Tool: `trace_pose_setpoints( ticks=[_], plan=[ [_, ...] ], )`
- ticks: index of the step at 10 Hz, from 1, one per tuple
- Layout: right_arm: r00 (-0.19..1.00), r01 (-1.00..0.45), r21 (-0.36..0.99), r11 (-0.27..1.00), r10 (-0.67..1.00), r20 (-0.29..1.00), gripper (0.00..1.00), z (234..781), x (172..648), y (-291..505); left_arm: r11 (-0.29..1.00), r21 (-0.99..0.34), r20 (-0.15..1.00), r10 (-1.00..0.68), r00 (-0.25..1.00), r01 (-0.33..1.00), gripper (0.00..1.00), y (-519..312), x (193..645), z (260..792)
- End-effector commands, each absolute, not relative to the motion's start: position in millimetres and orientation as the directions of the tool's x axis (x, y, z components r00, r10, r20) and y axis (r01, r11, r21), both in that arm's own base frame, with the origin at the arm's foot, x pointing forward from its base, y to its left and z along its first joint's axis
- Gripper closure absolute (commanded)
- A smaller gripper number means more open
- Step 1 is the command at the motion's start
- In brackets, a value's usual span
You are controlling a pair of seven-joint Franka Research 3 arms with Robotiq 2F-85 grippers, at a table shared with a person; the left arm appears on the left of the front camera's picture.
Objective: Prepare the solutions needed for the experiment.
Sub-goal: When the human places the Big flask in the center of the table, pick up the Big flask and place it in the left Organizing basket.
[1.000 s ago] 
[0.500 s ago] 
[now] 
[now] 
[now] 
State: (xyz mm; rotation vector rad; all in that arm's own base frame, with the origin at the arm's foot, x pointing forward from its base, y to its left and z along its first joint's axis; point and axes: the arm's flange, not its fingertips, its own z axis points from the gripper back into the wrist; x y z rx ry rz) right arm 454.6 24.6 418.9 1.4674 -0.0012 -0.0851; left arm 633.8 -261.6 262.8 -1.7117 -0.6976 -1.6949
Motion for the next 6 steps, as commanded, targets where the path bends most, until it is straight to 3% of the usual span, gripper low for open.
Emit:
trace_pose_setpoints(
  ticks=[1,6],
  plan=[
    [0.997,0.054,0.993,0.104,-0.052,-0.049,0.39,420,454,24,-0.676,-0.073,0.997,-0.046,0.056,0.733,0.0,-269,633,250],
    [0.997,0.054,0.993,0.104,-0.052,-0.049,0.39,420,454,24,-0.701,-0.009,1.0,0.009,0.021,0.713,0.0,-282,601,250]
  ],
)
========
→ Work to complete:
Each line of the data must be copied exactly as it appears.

→ Answer to this task:
Tool: `trace_pose_setpoints( ticks=[_], plan=[ [_, ...] ], )`
- ticks: index of the step at 10 Hz, from 1, one per tuple
- Layout: right_arm: r00 (-0.19..1.00), r01 (-1.00..0.45), r21 (-0.36..0.99), r11 (-0.27..1.00), r10 (-0.67..1.00), r20 (-0.29..1.00), gripper (0.00..1.00), z (234..781), x (172..648), y (-291..505); left_arm: r11 (-0.29..1.00), r21 (-0.99..0.34), r20 (-0.15..1.00), r10 (-1.00..0.68), r00 (-0.25..1.00), r01 (-0.33..1.00), gripper (0.00..1.00), y (-519..312), x (193..645), z (260..792)
- End-effector commands, each absolute, not relative to the motion's start: position in millimetres and orientation as the directions of the tool's x axis (x, y, z components r00, r10, r20) and y axis (r01, r11, r21), both in that arm's own base frame, with the origin at the arm's foot, x pointing forward from its base, y to its left and z along its first joint's axis
- Gripper closure absolute (commanded)
- A smaller gripper number means more open
- Step 1 is the command at the motion's start
- In brackets, a value's usual span
You are controlling a pair of seven-joint Franka Research 3 arms with Robotiq 2F-85 grippers, at a table shared with a person; the left arm appears on the left of the front camera's picture.
Objective: Prepare the solutions needed for the experiment.
Sub-goal: When the human places the Big flask in the center of the table, pick up the Big flask and place it in the left Organizing basket.
[1.000 s ago] 
[0.500 s ago] 
[now] 
[now] 
[now] 
State: (xyz mm; rotation vector rad; all in that arm's own base frame, with the origin at the arm's foot, x pointing forward from its base, y to its left and z along its first joint's axis; point and axes: the arm's flange, not its fingertips, its own z axis points from the gripper back into the wrist; x y z rx ry rz) right arm 454.6 24.6 418.9 1.4674 -0.0012 -0.0851; left arm 633.8 -261.6 262.8 -1.7117 -0.6976 -1.6949
Motion for the next 6 steps, as commanded, targets where the path bends most, until it is straight to 3% of the usual span, gripper low for open.
Emit:
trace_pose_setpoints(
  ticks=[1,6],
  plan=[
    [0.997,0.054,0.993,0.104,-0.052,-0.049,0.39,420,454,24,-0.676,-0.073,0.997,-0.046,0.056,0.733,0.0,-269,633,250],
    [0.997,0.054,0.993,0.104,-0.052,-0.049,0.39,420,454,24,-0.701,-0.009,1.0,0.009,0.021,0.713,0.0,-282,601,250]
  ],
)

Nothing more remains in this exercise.